Open in new tab Download slide

LION LBD system components. Users interact with the system through text-based queries (A) that are mapped to ontology identifiers (B) used to search the entity-level graph (C). Mentions of entities in context can be retrieved from a separate database (D)

3 Materials and methods

3.1 Text and annotations

The literature that the current release of the LION LBD system builds on is retrieved from PubMed (http://pubmed.com) and covers all of the nearly 27 million citations (titles and abstracts) in PubMed at the time of data import. We draw our annotations for physical biomedical entities, mutations and diseases from PubTator (Wei et al., 2013), an online annotation resource building on state-of-the-art methods for named entity recognition and grounding. PubTator is unique among available literature-scale biomedical NLP resources in terms of its coverage of entity types and their comprehensive grounding to relevant domain databases: genes and proteins are assigned identifiers from the NCBI Gene database (Maglott et al., 2004), diseases and chemicals identifiers in MeSH (Lipscomb, 2000) and ChEBI (Degtyarenko et al., 2007), NCBI Taxonomy (Federhen, 2012) is used for species names, and SNP identifiers for single-nucleotide polymorphism mutations. We refer to Wei et al. (2013) for detailed descriptions of the methods applied for entity recognition and grounding in PubTator. To further account for cancer-related processes, we apply a dedicated machine learning system to categorize each sentence in the dataset according to the hallmarks of cancer (HoC) taxonomy of Baker et al. (2016, 2017), a 37-category hierarchical extension of the well-established cancer hallmarks of Hanahan and Weinberg (2000, 2011). The system classifies each sentence into zero or more of the 37 hallmark categories using a convolutional neural network. Baker and Korhonen (2017) detail the architecture of this system as well as its training and evaluation. We convert the annotations from PubTator and the HoC classifier into the uniform Web Annotation linked data representation (Sanderson et al., 2017) using the JSON for Linked Data serialization (WWW Consortium, 2014) for combination and further processing using a custom pipeline implemented in Python. The choice of JSON-LD allows us to consistently use a single, standard linked data representation in all components of the system. The primary steps of the processing pipeline are shown in Figure 3. We note that the data the system is initialized with is its only major domain dependency, and the LION LBD system is already applicable to biomolecular LBD tasks in general and can be readily adapted to specifically target domains other than cancer.

Fig. 3.

Open in new tab Download slide

LION LBD system build process. Source data (1–5) is processed by creating a merged identifier mapping (6), metadata extraction (7), text classification (8) and identifier mapping (9). Following mention co-occurrence analysis (10), entity-level data and metrics are aggregated from mention-level data (11) and the two layers of information stored in separate databases (12 and 13)

3.2 Identifier mapping

In evaluation of early development versions of the system it was found that the granularity of the gene and protein identifiers assigned by grounding methods did not match user expectations. In particular, systems developed to address the popular BioCreative community challenge setting (Morgan et al., 2008) assign NCBI Gene database identifiers to ground gene and protein mentions, thus differentiating e.g. between homologous genes in different species. While this level of detail is valuable in many applications, it was found to produce apparently redundant results in the LBD system: for example, the genes closely associated with apoptosis would separately include Homo sapiens TP53, Mus musculus Trp53, Rattus norvegicus Tp53, etc.

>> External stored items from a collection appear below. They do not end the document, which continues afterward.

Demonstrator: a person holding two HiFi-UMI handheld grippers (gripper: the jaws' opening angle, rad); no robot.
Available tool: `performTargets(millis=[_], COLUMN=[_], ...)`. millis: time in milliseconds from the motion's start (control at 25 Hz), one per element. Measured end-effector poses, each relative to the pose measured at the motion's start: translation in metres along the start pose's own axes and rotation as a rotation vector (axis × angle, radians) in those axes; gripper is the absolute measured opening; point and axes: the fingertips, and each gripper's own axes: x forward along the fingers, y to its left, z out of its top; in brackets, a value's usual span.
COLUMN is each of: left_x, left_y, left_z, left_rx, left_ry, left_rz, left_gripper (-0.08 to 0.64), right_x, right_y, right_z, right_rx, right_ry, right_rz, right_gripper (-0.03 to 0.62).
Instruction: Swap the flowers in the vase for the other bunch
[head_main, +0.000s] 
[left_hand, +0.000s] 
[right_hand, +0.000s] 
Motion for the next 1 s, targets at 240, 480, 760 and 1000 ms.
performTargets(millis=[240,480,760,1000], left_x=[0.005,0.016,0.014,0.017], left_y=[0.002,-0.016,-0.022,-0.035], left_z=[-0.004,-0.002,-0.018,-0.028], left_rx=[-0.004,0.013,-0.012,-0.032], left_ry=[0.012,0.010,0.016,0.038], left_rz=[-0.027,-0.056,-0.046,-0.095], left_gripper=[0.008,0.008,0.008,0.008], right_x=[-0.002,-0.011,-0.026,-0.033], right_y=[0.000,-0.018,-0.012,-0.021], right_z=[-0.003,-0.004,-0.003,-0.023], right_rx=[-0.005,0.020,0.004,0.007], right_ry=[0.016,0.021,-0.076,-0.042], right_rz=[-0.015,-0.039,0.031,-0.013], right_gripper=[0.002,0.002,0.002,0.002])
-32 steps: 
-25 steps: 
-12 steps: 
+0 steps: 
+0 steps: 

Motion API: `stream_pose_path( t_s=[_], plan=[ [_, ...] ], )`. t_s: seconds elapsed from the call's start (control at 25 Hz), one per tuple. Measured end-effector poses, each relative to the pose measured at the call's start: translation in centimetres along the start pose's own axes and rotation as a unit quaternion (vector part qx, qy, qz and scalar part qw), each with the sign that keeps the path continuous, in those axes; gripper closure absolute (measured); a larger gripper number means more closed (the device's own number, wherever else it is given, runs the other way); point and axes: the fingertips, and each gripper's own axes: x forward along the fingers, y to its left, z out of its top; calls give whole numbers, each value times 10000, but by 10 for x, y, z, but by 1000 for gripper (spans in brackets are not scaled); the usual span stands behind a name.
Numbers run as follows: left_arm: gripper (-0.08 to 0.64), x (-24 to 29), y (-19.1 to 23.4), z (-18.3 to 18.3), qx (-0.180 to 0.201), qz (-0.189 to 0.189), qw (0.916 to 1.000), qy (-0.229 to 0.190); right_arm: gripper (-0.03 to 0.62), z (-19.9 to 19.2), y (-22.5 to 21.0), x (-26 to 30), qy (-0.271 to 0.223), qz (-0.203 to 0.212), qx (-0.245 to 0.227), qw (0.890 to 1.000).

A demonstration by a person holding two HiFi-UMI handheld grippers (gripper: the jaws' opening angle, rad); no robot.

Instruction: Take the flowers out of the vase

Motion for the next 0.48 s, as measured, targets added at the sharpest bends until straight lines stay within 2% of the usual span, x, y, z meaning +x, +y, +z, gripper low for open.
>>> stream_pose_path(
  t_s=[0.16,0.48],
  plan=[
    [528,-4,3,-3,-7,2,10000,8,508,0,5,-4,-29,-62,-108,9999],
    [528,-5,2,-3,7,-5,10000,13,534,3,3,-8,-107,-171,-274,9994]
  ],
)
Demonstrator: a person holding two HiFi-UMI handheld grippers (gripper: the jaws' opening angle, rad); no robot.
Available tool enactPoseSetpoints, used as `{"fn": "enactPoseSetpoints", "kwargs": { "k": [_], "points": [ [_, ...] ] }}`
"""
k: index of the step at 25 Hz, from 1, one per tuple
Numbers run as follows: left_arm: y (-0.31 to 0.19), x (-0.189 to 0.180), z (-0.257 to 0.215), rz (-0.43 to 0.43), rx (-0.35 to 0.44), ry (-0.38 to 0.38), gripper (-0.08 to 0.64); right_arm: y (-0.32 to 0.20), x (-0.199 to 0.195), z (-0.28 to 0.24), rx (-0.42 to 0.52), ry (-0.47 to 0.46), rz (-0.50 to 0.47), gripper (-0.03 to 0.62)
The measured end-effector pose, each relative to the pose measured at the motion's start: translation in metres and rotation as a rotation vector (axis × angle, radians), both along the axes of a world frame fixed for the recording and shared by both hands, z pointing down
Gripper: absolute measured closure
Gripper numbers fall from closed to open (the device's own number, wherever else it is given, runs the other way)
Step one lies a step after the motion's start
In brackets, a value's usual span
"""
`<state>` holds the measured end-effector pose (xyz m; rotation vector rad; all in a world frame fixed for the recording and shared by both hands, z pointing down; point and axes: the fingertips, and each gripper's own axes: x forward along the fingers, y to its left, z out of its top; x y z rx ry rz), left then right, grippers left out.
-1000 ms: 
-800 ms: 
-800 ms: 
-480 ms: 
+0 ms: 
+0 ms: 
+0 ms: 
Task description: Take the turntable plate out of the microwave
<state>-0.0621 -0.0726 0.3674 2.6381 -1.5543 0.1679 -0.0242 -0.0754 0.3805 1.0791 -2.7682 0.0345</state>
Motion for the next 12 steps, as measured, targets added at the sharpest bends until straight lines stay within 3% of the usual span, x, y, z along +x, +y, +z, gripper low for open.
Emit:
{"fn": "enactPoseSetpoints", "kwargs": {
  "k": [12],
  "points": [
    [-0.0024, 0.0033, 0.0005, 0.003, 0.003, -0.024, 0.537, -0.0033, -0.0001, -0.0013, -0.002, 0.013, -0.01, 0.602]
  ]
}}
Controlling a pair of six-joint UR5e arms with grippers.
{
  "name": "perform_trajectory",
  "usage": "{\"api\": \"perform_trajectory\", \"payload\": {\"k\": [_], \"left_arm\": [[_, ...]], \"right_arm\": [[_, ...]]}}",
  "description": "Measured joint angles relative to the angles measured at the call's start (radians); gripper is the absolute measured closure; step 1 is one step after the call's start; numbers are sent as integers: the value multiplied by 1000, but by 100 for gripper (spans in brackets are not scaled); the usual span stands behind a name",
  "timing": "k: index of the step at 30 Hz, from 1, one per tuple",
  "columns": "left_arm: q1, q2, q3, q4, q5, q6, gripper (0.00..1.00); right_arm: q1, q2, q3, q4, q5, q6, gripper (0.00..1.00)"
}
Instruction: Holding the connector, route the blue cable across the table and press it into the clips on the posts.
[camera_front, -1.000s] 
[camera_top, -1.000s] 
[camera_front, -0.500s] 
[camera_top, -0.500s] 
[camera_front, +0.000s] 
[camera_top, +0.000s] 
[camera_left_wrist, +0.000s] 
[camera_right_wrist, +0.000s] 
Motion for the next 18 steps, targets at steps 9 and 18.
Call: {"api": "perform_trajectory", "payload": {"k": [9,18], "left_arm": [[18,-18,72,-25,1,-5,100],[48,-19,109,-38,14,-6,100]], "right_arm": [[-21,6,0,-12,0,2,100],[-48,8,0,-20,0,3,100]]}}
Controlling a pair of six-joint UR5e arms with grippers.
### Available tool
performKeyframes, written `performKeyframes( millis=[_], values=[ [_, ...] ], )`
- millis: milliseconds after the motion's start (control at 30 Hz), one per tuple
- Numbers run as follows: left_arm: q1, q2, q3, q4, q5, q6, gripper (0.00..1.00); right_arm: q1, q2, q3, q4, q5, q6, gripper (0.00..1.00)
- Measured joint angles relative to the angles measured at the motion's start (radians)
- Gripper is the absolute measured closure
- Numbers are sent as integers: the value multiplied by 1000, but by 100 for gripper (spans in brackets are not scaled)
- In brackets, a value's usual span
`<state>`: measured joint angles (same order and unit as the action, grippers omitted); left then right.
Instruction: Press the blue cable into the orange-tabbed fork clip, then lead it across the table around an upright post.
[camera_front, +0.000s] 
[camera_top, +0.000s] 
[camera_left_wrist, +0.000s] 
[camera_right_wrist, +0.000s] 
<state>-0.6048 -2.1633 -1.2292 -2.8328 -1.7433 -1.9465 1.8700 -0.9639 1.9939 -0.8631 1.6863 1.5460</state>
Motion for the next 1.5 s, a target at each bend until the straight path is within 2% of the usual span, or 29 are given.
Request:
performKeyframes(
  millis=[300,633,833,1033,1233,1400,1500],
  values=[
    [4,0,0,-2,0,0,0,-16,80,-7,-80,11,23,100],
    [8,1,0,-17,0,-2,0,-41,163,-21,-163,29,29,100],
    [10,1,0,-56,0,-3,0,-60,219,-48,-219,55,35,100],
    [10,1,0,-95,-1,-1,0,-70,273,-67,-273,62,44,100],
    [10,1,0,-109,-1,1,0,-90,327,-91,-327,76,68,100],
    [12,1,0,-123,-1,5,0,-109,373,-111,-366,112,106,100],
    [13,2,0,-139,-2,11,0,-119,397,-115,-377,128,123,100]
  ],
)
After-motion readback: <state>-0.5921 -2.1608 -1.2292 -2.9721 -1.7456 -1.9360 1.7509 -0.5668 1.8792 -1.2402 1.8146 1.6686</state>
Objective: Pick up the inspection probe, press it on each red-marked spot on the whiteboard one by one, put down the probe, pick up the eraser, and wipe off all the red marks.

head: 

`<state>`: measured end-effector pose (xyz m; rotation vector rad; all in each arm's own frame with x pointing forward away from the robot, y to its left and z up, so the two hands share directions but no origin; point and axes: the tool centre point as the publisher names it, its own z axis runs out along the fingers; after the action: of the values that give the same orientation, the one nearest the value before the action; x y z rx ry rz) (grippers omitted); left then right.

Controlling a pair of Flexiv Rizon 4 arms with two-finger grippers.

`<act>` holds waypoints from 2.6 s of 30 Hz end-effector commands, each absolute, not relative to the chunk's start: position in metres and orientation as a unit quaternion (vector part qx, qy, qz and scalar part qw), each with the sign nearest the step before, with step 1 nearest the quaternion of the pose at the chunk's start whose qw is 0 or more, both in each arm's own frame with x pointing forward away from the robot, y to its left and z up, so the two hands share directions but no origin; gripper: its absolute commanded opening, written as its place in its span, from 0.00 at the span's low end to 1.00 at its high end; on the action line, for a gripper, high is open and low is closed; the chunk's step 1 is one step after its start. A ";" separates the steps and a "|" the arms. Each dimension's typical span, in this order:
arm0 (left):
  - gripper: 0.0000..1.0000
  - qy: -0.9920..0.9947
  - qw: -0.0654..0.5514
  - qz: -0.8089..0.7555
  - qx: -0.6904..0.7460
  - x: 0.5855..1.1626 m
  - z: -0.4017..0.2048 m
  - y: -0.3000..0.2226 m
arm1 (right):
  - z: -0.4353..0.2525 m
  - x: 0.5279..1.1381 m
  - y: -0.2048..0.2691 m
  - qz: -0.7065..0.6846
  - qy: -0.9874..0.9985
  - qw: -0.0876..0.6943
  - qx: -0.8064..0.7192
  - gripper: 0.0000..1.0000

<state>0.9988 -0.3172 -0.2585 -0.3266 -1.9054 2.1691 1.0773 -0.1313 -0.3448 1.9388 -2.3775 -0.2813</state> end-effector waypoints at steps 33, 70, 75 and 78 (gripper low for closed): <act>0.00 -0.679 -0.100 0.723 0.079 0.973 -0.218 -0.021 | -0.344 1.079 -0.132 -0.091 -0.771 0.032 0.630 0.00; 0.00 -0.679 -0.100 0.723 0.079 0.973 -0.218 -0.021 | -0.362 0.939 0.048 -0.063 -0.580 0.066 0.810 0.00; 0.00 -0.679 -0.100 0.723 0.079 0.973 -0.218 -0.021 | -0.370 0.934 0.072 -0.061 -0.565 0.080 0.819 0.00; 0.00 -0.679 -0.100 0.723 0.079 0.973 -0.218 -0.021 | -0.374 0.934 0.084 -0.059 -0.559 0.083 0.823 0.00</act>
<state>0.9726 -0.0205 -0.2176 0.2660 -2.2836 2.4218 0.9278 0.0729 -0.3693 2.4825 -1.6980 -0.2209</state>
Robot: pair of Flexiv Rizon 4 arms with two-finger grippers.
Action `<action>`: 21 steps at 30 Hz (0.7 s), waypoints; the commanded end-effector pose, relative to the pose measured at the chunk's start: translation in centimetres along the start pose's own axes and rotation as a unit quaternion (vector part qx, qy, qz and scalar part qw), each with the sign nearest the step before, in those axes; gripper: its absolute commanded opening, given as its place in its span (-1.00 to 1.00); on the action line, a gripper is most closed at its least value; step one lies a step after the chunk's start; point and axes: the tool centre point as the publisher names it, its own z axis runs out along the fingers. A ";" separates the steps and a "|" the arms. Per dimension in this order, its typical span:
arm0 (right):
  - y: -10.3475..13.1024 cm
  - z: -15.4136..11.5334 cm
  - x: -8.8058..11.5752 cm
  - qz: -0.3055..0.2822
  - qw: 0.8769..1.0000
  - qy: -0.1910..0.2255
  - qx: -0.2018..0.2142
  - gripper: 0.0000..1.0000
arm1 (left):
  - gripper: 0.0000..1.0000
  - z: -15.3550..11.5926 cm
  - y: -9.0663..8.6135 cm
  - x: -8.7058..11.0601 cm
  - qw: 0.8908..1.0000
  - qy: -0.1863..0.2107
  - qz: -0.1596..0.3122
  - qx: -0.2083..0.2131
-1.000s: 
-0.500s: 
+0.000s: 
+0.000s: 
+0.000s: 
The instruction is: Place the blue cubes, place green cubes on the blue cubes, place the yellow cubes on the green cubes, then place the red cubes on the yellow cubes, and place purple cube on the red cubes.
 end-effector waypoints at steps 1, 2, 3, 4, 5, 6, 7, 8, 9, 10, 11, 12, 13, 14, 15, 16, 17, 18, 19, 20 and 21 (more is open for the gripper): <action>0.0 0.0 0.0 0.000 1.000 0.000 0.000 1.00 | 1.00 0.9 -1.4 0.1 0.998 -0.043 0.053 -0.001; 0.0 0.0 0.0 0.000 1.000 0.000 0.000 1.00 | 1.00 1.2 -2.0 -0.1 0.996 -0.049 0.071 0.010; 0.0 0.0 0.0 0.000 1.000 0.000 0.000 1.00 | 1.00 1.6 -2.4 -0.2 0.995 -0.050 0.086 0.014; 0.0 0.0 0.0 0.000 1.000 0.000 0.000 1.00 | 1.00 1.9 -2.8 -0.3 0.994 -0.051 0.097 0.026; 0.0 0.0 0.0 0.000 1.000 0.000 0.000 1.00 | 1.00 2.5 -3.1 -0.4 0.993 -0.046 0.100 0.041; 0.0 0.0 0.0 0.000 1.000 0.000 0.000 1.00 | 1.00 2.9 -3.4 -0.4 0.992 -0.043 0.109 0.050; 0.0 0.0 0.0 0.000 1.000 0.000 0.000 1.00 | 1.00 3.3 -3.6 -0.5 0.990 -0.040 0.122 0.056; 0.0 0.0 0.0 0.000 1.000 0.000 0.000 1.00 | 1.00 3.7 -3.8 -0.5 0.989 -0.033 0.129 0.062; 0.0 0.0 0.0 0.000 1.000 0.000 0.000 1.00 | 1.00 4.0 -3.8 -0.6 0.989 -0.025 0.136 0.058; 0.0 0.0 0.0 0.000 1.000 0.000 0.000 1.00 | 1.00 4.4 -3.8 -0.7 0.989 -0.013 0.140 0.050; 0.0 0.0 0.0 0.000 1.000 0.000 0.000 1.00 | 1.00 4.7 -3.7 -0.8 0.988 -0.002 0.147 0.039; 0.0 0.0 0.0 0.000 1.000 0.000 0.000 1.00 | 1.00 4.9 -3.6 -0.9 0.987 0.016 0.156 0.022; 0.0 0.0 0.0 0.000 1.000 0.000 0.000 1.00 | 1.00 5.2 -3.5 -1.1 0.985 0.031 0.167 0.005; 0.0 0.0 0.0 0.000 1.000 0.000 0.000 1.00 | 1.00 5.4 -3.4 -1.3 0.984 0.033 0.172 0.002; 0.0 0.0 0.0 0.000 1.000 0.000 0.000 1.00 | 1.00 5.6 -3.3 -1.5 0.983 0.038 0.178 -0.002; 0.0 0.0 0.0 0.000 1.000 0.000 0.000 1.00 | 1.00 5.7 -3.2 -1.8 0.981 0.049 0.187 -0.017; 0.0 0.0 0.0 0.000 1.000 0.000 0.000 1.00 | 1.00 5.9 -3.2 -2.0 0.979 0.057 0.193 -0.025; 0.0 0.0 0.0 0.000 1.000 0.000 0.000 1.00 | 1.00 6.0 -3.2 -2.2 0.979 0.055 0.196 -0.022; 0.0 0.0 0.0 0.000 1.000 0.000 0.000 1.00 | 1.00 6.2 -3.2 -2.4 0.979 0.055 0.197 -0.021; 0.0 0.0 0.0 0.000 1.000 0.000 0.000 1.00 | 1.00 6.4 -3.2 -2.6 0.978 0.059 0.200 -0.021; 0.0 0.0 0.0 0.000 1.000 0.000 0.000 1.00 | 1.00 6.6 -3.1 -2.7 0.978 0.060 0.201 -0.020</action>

To address this issue, we chose to map the source NCBI Gene identifiers to the relevant identifiers in Protein Ontology (PRO) (Natale et al., 2014) and then use the hierarchical structure of PRO to generalize the identifiers to a level that abstracts over homologs (Gene level in PRO terms). This mapping was initially implemented using the resources introduced by Huang et al. (2011) to map from NCBI Gene to PRO via UniProt and later extended to additionally use HomoloGene (Wheeler et al., 2003) to account for genes for species outside the current scope of PRO (e.g. Canis familiaris). The resulting merged mapping can identify the relevant PRO identifier for approx. 95% of the NCBI Gene identifiers in the source data.

Annotations that are not associated with an identifier in one of the applied resources are stored in the mention-level data but not included in the entity-level graph. These annotations are thus included in document-level visualizations of annotations and accessible via various API functions, but cannot currently be part of discovery queries. In addition to the NCBI Gene identifiers that cannot be mapped to PRO, this filtering includes any mention in the source data that is not grounded to an external resource, including in particular many PubTator Mutation annotations (see Section 4.1).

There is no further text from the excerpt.